The eye sees, but it sees not the eye. Fire burns, but does not burn fire. The subject objectifies the world, but the subject cannot objectify the subject.
The absence of self-essence, the relative nature of appearance, the ‘emptiness’ of all phenomena which comes with the understanding that anything that can be identified is dependent on everything else for its existence– including such abstracts and dualities as “the whole” and “the part”, “internal” and “external”- is most directly (and meaningfully) encountered in the self of awareness.
The self, that primal ‘fact’ which we mostly take for granted at the centre of our entire world, the vista that makes ordinary experience and all subsequent objectivity possible, is not- is never – objectifiable. The objective processes, forms, the materiality of the body, brain, environment etc can be mapped, explored and objectively explained. But the subject cannot know itself objectively. In fact, to know the self, is to not-know.

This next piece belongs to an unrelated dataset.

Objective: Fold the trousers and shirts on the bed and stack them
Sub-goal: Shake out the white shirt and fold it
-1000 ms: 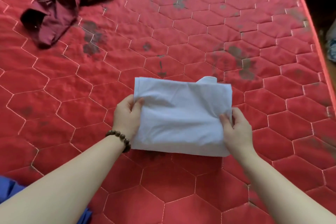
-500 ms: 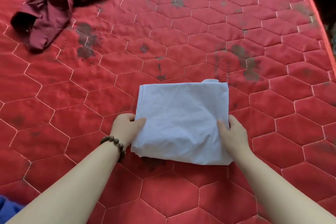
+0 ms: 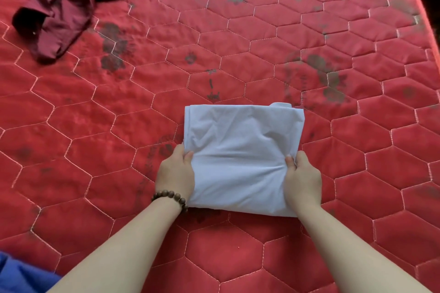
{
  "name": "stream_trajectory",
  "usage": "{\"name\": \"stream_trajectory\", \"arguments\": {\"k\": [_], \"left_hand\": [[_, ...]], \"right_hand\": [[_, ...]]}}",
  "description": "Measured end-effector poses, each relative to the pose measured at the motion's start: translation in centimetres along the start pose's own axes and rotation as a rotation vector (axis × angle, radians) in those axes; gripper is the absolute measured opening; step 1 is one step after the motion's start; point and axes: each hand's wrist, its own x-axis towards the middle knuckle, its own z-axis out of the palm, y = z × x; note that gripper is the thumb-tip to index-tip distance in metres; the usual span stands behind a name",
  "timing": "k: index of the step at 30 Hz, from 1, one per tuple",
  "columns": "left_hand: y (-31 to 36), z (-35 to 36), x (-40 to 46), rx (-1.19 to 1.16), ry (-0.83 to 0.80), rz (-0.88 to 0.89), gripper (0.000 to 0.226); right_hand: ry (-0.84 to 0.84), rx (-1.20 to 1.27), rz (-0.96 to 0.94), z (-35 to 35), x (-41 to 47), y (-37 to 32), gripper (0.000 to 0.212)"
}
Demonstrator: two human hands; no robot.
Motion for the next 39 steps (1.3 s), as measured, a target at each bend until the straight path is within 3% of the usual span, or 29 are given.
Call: {"name": "stream_trajectory", "arguments": {"k": [2, 4, 7, 9, 11, 13, 18, 24, 26, 28, 30, 31, 33, 34, 36, 39], "left_hand": [[0.6, -0.5, -0.4, 0.164, 0.047, -0.006, 0.021], [1.0, -1.5, -0.8, 0.318, 0.197, 0.063, 0.017], [1.9, -1.5, -2.0, 0.323, 0.277, 0.557, 0.023], [2.6, 0.0, -2.8, 0.41, 0.111, 0.815, 0.036], [3.0, 1.6, -3.0, 0.629, -0.138, 0.784, 0.051], [1.9, 2.9, -2.1, 0.765, -0.265, 0.672, 0.057], [0.1, 3.7, -1.4, 0.74, -0.206, 0.574, 0.064], [0.3, 4.2, -1.3, 0.778, -0.167, 0.447, 0.07], [0.7, 4.0, -1.1, 0.774, -0.197, 0.41, 0.07], [2.1, 3.3, -1.1, 0.759, -0.196, 0.348, 0.071], [4.4, 3.2, -2.4, 0.709, -0.103, 0.429, 0.073], [5.4, 3.6, -3.5, 0.639, -0.062, 0.547, 0.072], [6.7, 5.4, -6.6, 0.523, -0.118, 0.806, 0.073], [7.0, 6.5, -8.0, 0.54, -0.244, 0.878, 0.077], [7.1, 8.5, -9.7, 0.711, -0.443, 0.871, 0.074], [6.2, 9.6, -9.9, 0.84, -0.421, 0.837, 0.059]], "right_hand": [[0.015, -0.077, 0.041, -0.3, -0.4, -0.3, 0.021], [0.152, -0.151, -0.023, -1.0, -1.0, -0.5, 0.023], [0.249, -0.279, -0.469, -0.9, -2.9, -1.1, 0.04], [0.116, -0.385, -0.735, 0.8, -4.2, -1.5, 0.045], [-0.073, -0.481, -0.785, 2.4, -4.6, -2.1, 0.051], [-0.197, -0.582, -0.756, 3.5, -4.3, -1.8, 0.055], [-0.215, -0.648, -0.717, 3.5, -2.2, 0.1, 0.058], [-0.195, -0.599, -0.424, 1.5, 0.6, 0.8, 0.06], [-0.189, -0.618, -0.444, 0.7, 0.9, 0.1, 0.056], [-0.067, -0.596, -0.6, -0.9, 1.8, -0.6, 0.045], [0.065, -0.594, -0.847, -2.3, 3.6, -1.1, 0.045], [0.031, -0.63, -0.946, -2.9, 4.7, -1.6, 0.053], [-0.238, -0.784, -1.065, -3.6, 6.5, -2.3, 0.07], [-0.403, -0.855, -1.064, -3.6, 7.1, -2.3, 0.073], [-0.591, -0.961, -1.02, -3.4, 8.1, -1.5, 0.077], [-0.59, -0.966, -1.018, -3.0, 8.3, -0.7, 0.079]]}}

This “not knowing’, or “not self” is at the ground of the knowing self. It is a ground of the self of awareness that is not self-aware and yet makes self-awareness possible. It is inseparable from the self of awareness.’ It is the Self of Emptiness.
This all may sound like so much needless wordplay and obscure semantics. So much bibble-babble. But it’s about as immediate a fact as anything else. It’s just we generally don’t turn our attention that way. Which is not surprising. The objectified world is necessarily the direction which preoccupies the attention of a living sentient being. But the root, the radical root is still here. To put it in less extravagant terms; the base of consciousness (including unconsciousness which is after all a continuity of waking consciousness) is not-consiousness, and yet not separate from consciousness.
In the same way that objectivity does not exist apart from subjectivity and yet is not identical to subjectivity, and the objects of consciousness do not exist (as objects) apart from consciousness, that which subjectifies consciousness into the knowing subject (the ‘i know’)– the ‘self’ is not-self and not-knowing. The ground of the knowing self, the ground of the subject which objectifies, the ‘subject in itself’ is the Emptiness that makes all things possible.
All things can be as they are because they have their ground in Emptiness. In this Emptiness, all things appear gathered together as the world. This is called Wondrous Void. The Emptiness which is inseparable from all the wonderful phenomena of the universe, the processes and experiences, stories of life, changing, of all things in this flux of existence, is the very ground of our experience, the true selfhood. In negating our ordinary notions of our own self and it’s world, in cutting down to this ground, we can (it is said) awaken as the Self of Emptiness which is the ground of all things.